Would you consider “Tears in Heaven” A blues? As circunstâncias sugerem isso.Não é. eu estava tentando escrever ” muitos rios para atravessar “ou” nenhuma mulher, nenhum choro.”É a mesma progressão de acordes. Eu não sei se eu poderia expressar o que eu estou sentindo em um blues, porque um blues está em um nível de raiva e auto-piedade. E isto foi diferente.

há uma grande citação de B. B. No filme em que ele descreve a maneira como você toca um solo de blues como “como colocar peças em um quebra-cabeça.”
é assim que eu vejo as coisas. Eu crio uma porção de tempo para um começo e um fim. Tem de fazer sentido, fazer uma imagem. Se eu deixar os meus próprios dispositivos no estúdio, eu vou várias e várias vezes até que eu acho que é o mais refinado possível. “Layla” era assim, como construir um quebra-cabeças.O puzzle está completo?Nunca está completo. Mas lembro-me de uma noite em Filadélfia com creme. Foi perto do fim da nossa digressão juntos . Sabíamos que tinha acabado. Estávamos só a divertir-nos a jogar. E lembro-me de pensar: “Isto é o melhor que alguma vez será.”Alguma vez fiquei satisfeito? Definitivamente por uma noite, sim.Ed Sheeran disse que você foi a razão pela qual ele começou a tocar guitarra. O que dizes a artistas mais jovens como ele sobre navegar pelos perigos do sucesso?Acho que não dizes nada, para ser honesto . Ele pediu o meu conselho. E o que lhe disse foi: “mais devagar. Não queimes tudo muito depressa.”Mas parece estar empenhado em ir o mais longe possível. Ele quer conquistar o globo. Mas o que fazes então? Para onde vais a partir daí? Não pode ser sempre para ninguém.Como você olha para o seu estrelato nos anos 60 e 70? Você tinha perseguição da música sem se preocupar com a celebridade – como se o trabalho fosse suficiente.Não considerávamos o que estávamos a fazer como negócio.

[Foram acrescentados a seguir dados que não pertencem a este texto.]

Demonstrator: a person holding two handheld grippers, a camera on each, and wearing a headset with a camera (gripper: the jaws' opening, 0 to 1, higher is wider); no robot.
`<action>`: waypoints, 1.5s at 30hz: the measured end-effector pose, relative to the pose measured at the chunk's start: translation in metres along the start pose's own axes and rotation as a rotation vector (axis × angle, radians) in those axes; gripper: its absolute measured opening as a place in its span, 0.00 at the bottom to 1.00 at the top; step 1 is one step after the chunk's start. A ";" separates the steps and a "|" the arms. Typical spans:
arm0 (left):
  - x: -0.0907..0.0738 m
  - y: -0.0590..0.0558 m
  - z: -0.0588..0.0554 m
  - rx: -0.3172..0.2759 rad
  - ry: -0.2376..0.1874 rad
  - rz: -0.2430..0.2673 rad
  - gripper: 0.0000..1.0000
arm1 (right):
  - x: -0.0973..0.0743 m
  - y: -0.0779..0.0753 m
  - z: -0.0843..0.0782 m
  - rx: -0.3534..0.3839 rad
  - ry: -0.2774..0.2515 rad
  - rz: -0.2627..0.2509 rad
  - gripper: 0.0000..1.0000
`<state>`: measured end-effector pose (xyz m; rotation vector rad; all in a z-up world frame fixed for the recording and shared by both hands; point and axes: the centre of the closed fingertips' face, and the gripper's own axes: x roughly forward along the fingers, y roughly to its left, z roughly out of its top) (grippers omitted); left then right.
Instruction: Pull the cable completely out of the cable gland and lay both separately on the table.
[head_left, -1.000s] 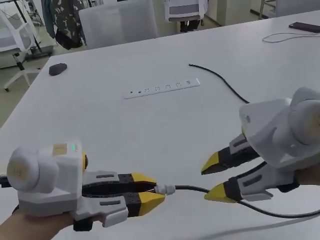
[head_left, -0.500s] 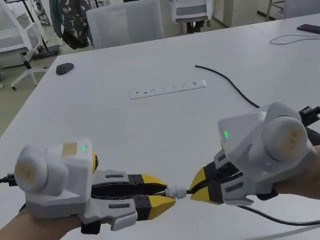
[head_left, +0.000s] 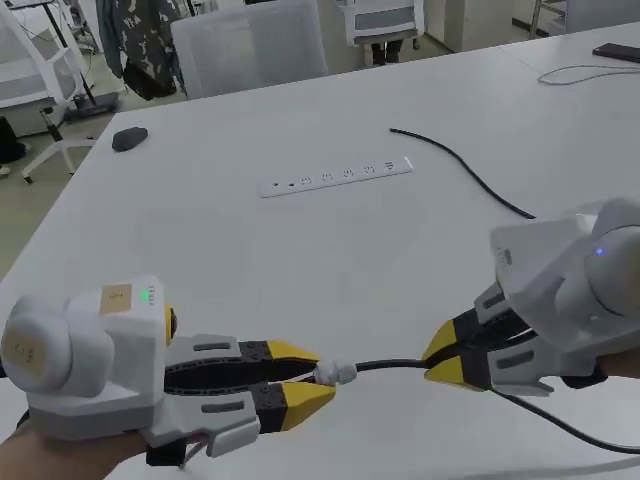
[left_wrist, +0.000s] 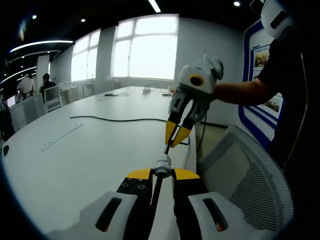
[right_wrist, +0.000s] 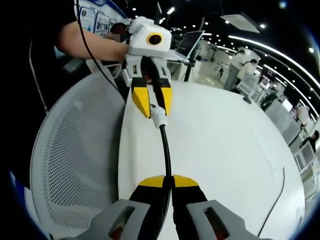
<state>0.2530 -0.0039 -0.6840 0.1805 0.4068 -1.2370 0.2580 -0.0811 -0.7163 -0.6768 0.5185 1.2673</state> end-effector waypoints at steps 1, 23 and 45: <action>-0.001 0.000 0.001 0.001 -0.003 0.000 0.15 | -0.002 -0.001 -0.002 0.009 0.001 -0.003 0.00; -0.036 0.021 -0.001 0.003 -0.020 0.121 0.15 | -0.021 -0.023 -0.084 0.136 0.152 -0.102 0.00; -0.039 0.022 -0.004 -0.025 -0.012 0.141 0.15 | -0.012 -0.018 -0.093 0.161 0.203 -0.083 0.11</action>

Uso sempre creme como exemplo. Disseram-nos para onde ir. Não tivemos tempo de pensar em quanto dinheiro estávamos a ganhar, qual era a estratégia certa, em que cidade devias ir. Agora tens tipos como o Ed que dirigem e produzem os seus próprios espectáculos. A música faz parte disso. Mas não o podíamos ter feito dessa maneira. Teria sido uma distracção.

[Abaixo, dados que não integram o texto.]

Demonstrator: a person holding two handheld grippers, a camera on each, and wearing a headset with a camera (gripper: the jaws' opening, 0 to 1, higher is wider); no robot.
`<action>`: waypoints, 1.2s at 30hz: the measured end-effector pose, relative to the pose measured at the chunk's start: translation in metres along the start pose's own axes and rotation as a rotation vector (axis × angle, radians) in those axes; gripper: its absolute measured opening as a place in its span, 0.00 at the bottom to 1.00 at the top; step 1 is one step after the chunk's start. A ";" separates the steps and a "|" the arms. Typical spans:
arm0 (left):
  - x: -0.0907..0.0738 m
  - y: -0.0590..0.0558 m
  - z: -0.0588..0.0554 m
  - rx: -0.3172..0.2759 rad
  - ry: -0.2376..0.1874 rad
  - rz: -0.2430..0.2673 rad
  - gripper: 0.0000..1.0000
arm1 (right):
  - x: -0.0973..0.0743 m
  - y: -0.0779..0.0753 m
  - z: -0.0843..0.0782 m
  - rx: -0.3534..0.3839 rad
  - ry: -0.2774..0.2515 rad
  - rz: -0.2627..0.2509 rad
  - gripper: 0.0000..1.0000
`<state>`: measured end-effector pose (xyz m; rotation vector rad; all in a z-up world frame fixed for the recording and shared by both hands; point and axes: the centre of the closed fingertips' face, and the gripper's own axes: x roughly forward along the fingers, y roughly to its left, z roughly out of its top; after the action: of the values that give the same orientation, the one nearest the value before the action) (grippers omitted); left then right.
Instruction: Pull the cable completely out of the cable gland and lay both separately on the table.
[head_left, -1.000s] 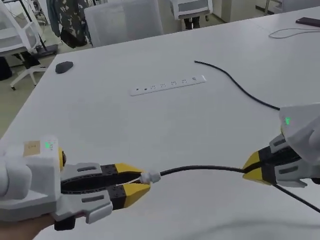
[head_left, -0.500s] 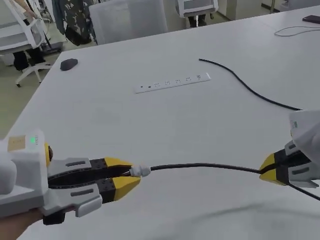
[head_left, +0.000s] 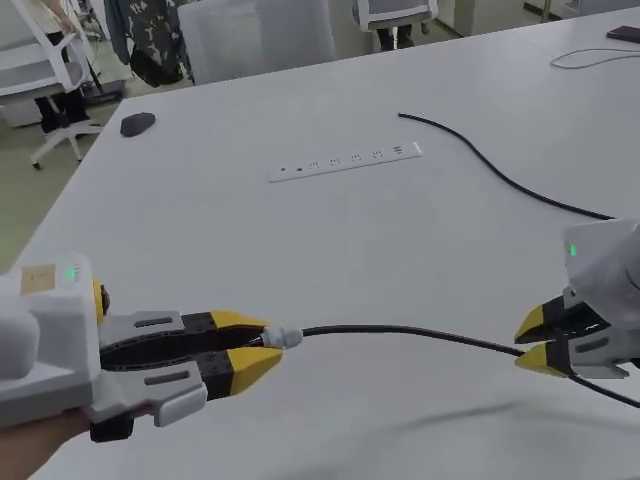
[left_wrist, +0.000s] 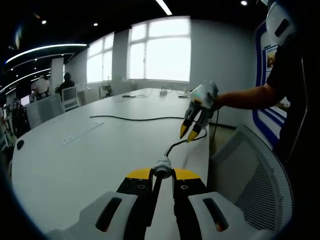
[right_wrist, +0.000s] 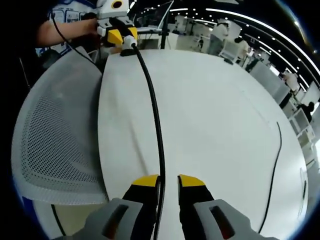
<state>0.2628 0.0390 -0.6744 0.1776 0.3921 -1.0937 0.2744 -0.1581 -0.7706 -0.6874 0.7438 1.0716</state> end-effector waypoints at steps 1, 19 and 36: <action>0.000 0.000 -0.001 -0.002 0.002 -0.001 0.15 | -0.001 0.000 0.004 0.001 -0.007 -0.002 0.11; -0.001 -0.018 0.008 0.012 -0.017 -0.030 0.15 | 0.007 0.062 0.179 -0.214 -0.359 0.209 0.14; -0.021 -0.017 0.001 0.020 -0.029 -0.027 0.15 | 0.033 0.083 0.187 -0.365 -0.279 0.249 0.00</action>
<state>0.2396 0.0483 -0.6647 0.1743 0.3590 -1.1260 0.2429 0.0350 -0.7009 -0.7450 0.3997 1.5192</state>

o que fazes para te afastares do negócio, das distracções do teu ofício?Eu tenho um gerente de negócios que fala comigo quase diariamente sobre o que deveríamos estar fazendo, como como estamos administrando Crossroads . Muitas vezes, disse às pessoas para me deixarem em paz, porque preciso de jogar. E não é fácil. É preciso muita devoção para chegar ao ponto em que o que estou a tocar é apresentável. Quando eu era jovem, era fácil chegar a esse lugar. Não tinha relações, nem filhos, nem negócios. Não tinha nada com que me preocupar a não ser jogar. Agora, há todas estas coisas pelas quais estou feliz por ser responsável. Mas distrai-me do que torna tudo possível.Já falamos antes sobre o futuro da guitarra. Algumas pessoas pensam que o instrumento disse o que precisa dizer na cultura, na música. Acredita que ainda tem um futuro como força expressiva? E o que dirias a um jovem jogador à procura de uma voz original, especialmente contra ícones como tu, B. B. e Jimi Hendrix?Isto é engraçado, porque tive uma conversa sobre este fenómeno há pouco tempo. Nos últimos meses, tenho falado com um tipo que não sabe para onde ir a seguir. Foi uma conversa com um jovem músico que me contactou através de alguns amigos. Pude ver que ele era genuíno e estava interessado no que ele tinha para oferecer. Finalmente almoçámos e ele disse: “queres ouvir alguma coisa?”Era esotérico e abstrato, e eu pensei,” para onde iria isto?”

I wanted the guy to be taken somewhere. Ouvi dizer que ele estava demasiado na cabeça dele, e isso pode ser um beco sem saída. Há sempre algo a ouvir, a aspirar, com a guitarra. Continua a ser o instrumento mais flexível. Podes improvisar. Tens tanta liberdade. Acho que não há um limite para isso.Isso é animador. Porque adoro guitarras, quanto mais, melhor.Eu também. Quem falar sobre isso devia ouvir o Roebuck Staples . É tão comovente. E isso é passado. Então não é sobre o que vai ser. Já lá está. Se conseguires entrar em contacto com isso, podes fazer qualquer coisa.